Bug 2218232

Summary: Cluster does not move resource group when colocation constraint exists for individual group member
Product: Red Hat Enterprise Linux 8 Reporter: Ken Gaillot <kgaillot>
Component: pacemakerAssignee: Ken Gaillot <kgaillot>
Status: CLOSED ERRATA QA Contact: cluster-qe <cluster-qe>
Severity: urgent Docs Contact:
Priority: urgent    
Version: 8.9CC: cluster-maint, msmazova, phagara
Target Milestone: rcKeywords: Triaged
Target Release: 8.9   
Hardware: All   
OS: All   
Whiteboard:
Fixed In Version: pacemaker-2.1.6-3.el8 Doc Type: Bug Fix
Doc Text:
Cause: When assigning groups to a node, Pacemaker did not consider constraints that were configured explicitly with a group member instead of the group itself. Consequence: A group could be assigned to a node where some of its members were unable to run. Fix: Pacemaker now considers member colocations when assigning groups.
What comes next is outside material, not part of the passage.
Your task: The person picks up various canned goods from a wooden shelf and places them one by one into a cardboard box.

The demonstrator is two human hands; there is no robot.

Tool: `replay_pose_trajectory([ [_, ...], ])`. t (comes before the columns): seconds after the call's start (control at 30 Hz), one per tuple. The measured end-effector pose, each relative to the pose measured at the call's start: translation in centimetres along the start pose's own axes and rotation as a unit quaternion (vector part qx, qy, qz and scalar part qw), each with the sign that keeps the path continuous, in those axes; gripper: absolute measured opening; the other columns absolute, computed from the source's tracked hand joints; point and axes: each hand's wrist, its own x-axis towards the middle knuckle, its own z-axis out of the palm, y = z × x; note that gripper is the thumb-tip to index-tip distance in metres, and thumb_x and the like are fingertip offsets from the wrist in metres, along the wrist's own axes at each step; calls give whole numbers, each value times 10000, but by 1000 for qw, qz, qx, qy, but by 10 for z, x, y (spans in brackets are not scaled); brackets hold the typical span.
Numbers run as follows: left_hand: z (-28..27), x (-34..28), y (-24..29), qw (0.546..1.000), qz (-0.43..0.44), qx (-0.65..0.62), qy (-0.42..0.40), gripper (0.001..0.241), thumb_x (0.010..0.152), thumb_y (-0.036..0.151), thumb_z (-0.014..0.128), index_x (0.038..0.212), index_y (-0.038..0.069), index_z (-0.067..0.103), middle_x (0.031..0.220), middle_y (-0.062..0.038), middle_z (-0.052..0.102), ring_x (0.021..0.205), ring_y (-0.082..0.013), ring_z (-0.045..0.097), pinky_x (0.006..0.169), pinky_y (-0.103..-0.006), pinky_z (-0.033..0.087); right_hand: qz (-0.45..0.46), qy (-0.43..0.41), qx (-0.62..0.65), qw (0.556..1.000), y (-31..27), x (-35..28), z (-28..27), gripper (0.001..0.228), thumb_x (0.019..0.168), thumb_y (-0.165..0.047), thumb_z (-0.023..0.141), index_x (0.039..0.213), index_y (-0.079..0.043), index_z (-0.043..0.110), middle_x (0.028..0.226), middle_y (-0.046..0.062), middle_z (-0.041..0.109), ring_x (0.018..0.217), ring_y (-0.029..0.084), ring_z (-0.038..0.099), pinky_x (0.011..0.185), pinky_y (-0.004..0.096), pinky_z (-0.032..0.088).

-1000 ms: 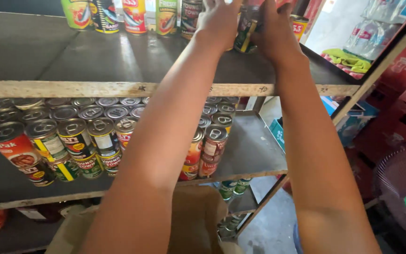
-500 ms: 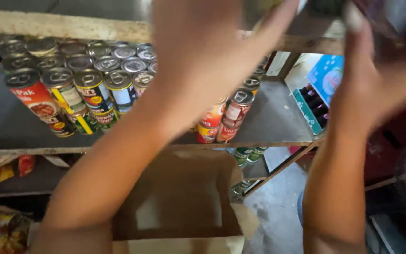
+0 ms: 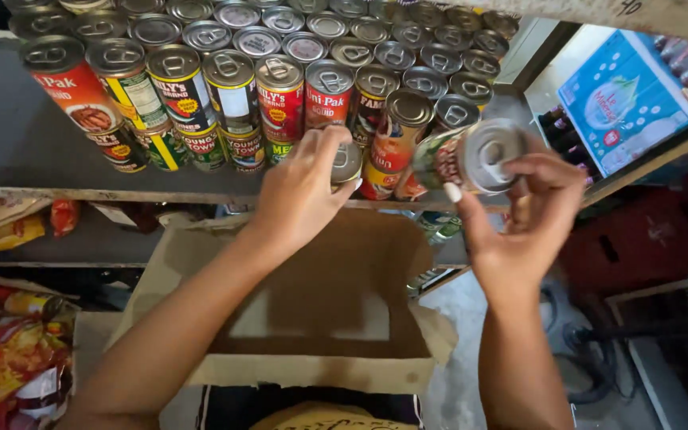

Result: Groups run on the best available node.
Story Points: ---
Clone Of: 2218218 Environment:
Last Closed: 2023-11-14 15:32:36 UTC Type: Bug
Regression: --- Mount Type: ---
Documentation: --- CRM:
Verified Versions: Category: ---
oVirt Team: --- RHEL 7.3 requirements from Atomic Host:
Cloudforms Team: --- Target Upstream Version: 2.1.7
Embargoed:
Bug Depends On: 2218218    
Bug Blocks:    

Description Ken Gaillot 2023-06-28 13:56:08 UTC
+++ This bug was initially created as a clone of Bug #2218218 +++

Description of problem:
when a resource with an existing ordering + colocation constraints against other resource(s) is added to a group, and that group's resources are already running on a node that's different from the node where this resource's dependencies are running, the resource will fail to start after it is added to the group.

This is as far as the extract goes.